Not necessarily. Many drug recalls are initiated because of quality system failures or test results that suggest a product might not meet specifications — even if no patients have reported harm. The FDA uses a precautionary approach: if there is reason to believe quality standards were not met, a recall is required regardless of whether adverse effects have been reported. Class I recalls typically involve a reasonable probability of harm; Class II recalls may cause temporary health issues; Class III recalls are for products unlikely to cause adverse health consequences but that still violate regulations.
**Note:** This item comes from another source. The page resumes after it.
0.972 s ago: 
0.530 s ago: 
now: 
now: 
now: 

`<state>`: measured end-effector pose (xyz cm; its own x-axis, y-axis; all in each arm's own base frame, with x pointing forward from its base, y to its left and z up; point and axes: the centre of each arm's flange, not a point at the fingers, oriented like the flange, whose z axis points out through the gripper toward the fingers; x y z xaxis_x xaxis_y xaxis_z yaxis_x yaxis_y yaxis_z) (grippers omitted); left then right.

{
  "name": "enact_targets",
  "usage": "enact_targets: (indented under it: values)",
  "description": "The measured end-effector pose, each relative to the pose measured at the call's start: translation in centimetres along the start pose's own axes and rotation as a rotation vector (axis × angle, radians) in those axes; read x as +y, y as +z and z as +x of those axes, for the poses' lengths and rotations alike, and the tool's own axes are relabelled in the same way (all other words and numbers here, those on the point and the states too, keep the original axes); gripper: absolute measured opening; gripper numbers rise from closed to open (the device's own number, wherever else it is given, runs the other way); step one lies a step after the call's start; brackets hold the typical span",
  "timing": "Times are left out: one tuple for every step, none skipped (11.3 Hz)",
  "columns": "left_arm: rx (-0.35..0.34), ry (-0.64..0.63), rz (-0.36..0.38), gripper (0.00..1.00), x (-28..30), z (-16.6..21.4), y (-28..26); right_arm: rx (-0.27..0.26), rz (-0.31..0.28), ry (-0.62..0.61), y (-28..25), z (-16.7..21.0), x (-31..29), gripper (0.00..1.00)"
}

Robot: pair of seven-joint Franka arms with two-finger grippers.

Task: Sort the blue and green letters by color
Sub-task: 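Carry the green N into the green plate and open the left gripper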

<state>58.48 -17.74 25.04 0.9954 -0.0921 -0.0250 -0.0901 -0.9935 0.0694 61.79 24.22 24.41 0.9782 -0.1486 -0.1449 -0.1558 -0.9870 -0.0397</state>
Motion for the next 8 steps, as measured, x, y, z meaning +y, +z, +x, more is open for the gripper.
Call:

Pharmacies typically receive recall notices directly from drug wholesalers and manufacturers within days of the recall being announced. Your pharmacist can look up whether any product in your prescription history matches a recalled lot number. For current recalls, the FDA publishes updates at FDA.gov/safety/recalls-market-withdrawals-safety-alerts and sends MedWatch email alerts for significant drug safety issues. You can sign up for MedWatch alerts at FDA.gov. Most major pharmacy chains also have their own recall notification systems that automatically alert pharmacists when a recalled product is in their inventory.
What Should You Do?
Stop using this medication if affected by this recall. Contact your pharmacist or prescribing doctor immediately for guidance. Do not flush medications — use a drug take-back program.